For everything there is a season, and a time for every purpose under heaven.

Ecclesiastes 3:1

Here in upstate New York living on the land necessarily means living seasonally. From April through October the work is outward, visible and incessant as we prepare beds, plant, weed, water, weed, harvest, weed…. Haying season always has the feel of an emergency, but somehow in spite of tractor malfunctions and weather fluctuations we always manage to get the hay we need in before the rain comes. Throughout the growing season guests come in to help with the work and learn how it’s done so they can go home and start gardens or farms of their own. Sometimes I find this abundance of good work rich and satisfying. Sometimes it just feels exhausting.

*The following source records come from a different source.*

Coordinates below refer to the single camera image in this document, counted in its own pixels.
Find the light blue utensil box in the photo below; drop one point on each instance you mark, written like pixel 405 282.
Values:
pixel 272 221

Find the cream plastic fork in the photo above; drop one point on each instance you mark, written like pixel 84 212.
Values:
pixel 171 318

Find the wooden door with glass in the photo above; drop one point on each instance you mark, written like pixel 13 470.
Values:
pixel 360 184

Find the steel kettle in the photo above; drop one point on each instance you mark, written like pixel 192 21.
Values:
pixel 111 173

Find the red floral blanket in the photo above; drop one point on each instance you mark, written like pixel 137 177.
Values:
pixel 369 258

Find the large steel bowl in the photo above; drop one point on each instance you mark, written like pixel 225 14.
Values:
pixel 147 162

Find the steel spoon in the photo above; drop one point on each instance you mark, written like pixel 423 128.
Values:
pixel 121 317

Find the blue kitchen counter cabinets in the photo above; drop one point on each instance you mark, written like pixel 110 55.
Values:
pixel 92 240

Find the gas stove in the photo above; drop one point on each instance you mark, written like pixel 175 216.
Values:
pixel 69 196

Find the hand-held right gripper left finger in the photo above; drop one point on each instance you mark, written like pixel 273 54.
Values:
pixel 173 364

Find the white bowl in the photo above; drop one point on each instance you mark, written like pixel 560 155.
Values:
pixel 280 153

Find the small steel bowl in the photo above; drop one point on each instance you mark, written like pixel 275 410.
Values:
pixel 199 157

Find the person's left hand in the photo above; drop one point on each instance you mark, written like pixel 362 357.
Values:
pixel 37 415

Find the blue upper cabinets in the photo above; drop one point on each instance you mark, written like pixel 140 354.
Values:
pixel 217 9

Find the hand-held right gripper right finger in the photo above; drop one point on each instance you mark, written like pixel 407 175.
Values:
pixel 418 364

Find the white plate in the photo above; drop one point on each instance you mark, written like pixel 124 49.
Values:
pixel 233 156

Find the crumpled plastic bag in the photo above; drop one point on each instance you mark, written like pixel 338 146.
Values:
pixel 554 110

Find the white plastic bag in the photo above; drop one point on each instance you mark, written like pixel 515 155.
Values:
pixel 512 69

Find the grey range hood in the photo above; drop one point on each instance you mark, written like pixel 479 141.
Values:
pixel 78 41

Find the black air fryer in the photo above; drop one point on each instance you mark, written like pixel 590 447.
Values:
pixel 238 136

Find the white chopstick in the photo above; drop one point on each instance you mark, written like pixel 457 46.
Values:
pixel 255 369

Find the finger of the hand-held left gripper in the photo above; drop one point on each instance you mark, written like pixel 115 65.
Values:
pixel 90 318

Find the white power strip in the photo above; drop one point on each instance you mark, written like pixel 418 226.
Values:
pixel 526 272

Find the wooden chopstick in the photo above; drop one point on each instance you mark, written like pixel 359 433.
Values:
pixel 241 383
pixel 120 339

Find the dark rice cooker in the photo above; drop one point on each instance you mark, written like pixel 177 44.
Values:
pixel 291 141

Then winter comes, the guests depart, the garden freezes and everything slows down. To an outside observer it might seem that we’re not doing much. We catch up on repairs and record-keeping that lapsed during the busy time. We order seeds and clean tools. We think about what went wrong and why and try to research solutions. We think about our purpose, whether we’re keeping faithful to it or whether we’ve lost sight of it in the daily hurry to get things done. We get enough rest to recharge us for the next busy season. This fallow time is essential, and we need to use it wisely. If we kept working at summer speed year-round we could easily become exhausted, frantic and distracted. If we filled that time with pointless amusements we’d reach the next growing season without the energy and clarity we need. We have to let ourselves stop being busy without letting ourselves stop being attentive.

I’m trying to remember this basic truth in my mental and spiritual work as well as my physical work. Some times are obviously fruitful, replete with new ideas, new relationships forming and new projects to undertake. Other times my prayer life and my relationships with other people feel distant or empty and I am afraid of being, and of looking, barren. I am learning, slowly, to respect these fallow times, not to try to force a new life that isn’t there, but to remain prayerful and attentive to the larger pattern which I forget so easily in busy seasons.